March 20, 2025
“The market is saturated.”
I hear it all the time.
But here’s the thing - it has nothing to do with your rate of progress.
It’s a perfectly packaged excuse for slow growth. An illusion.
Once you understand why, you’ll feel more in control than ever before.
Let me break it down…
Yes, there are more businesses than ever. More competitors fighting to steal your lunch money.
But guess what? That doesn’t matter.
Because of two simple truths:
1. Demand is still bigger than supply
More businesses exist, sure. But even more people need your services.
2. You only need a sliver of the pie
Business owners say, “The market is too crowded.” Then I ask:
“How many clients do you need to double your business?”
And they go… “Uh, 10?”
TEN. Out of:
- Hundreds of millions of people in the U.S. - 30+ million active businesses - 400k new businesses every month!

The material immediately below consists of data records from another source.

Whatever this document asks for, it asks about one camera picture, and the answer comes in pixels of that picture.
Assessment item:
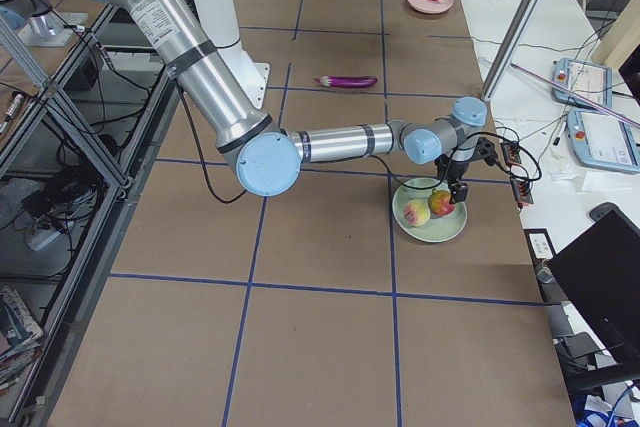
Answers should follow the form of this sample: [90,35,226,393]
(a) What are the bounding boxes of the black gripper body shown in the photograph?
[434,156,470,187]

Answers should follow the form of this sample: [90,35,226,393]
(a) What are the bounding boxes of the red yellow pomegranate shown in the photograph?
[427,189,456,217]

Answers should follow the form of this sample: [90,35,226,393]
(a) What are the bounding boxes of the green pink peach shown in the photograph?
[402,198,431,227]

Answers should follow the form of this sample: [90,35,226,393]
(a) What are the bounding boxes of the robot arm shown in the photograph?
[99,0,488,202]

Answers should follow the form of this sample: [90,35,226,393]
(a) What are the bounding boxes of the pink plate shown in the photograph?
[406,0,454,15]

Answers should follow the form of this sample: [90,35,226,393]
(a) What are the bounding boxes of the green plate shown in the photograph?
[392,178,467,243]

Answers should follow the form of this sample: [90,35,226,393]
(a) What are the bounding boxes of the purple eggplant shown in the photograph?
[314,76,378,90]

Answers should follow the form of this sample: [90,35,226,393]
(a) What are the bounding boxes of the lower teach pendant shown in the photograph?
[566,107,639,174]

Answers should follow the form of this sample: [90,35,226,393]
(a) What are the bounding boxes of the teach pendant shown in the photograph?
[552,57,613,108]
[566,107,639,174]

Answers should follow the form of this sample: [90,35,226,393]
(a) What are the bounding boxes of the black computer mouse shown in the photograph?
[588,202,618,222]

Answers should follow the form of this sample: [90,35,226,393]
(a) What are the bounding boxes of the black monitor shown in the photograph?
[548,208,639,362]

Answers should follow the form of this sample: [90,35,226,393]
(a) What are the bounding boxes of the upper teach pendant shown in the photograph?
[552,57,613,108]

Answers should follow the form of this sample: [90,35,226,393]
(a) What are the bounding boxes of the white power strip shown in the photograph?
[25,228,60,252]

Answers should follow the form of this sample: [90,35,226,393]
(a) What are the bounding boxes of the stack of books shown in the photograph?
[1,284,44,390]

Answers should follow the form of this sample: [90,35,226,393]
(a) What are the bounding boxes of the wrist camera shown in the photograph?
[472,137,499,167]

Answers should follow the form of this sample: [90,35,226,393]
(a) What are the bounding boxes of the aluminium frame post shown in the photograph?
[481,0,540,102]

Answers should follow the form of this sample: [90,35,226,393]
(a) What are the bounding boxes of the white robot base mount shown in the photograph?
[193,0,270,109]

So tell me again… we can’t find 10 more people willing to pay $3k/month?
See how ridiculous that sounds?
The economy isn’t the bottleneck.
Your competitors aren’t the problem.
Unless you’re Amazon or Apple, you’ll likely never really feel market pressures.
The real question is: What’s actually holding you back?
- Not enough leads (or no lead gen system at all) - Weak sales process (leads don’t convert themselves) - Poor retention (if clients don’t stick, you’re on a hamster wheel)
Most businesses aren’t suffering from market conditions. They suffer from a lack of a predictable client acquisition system.
So worry less about your competition, and focus more on your systems.
There’s gold everywhere. You just have to start mining.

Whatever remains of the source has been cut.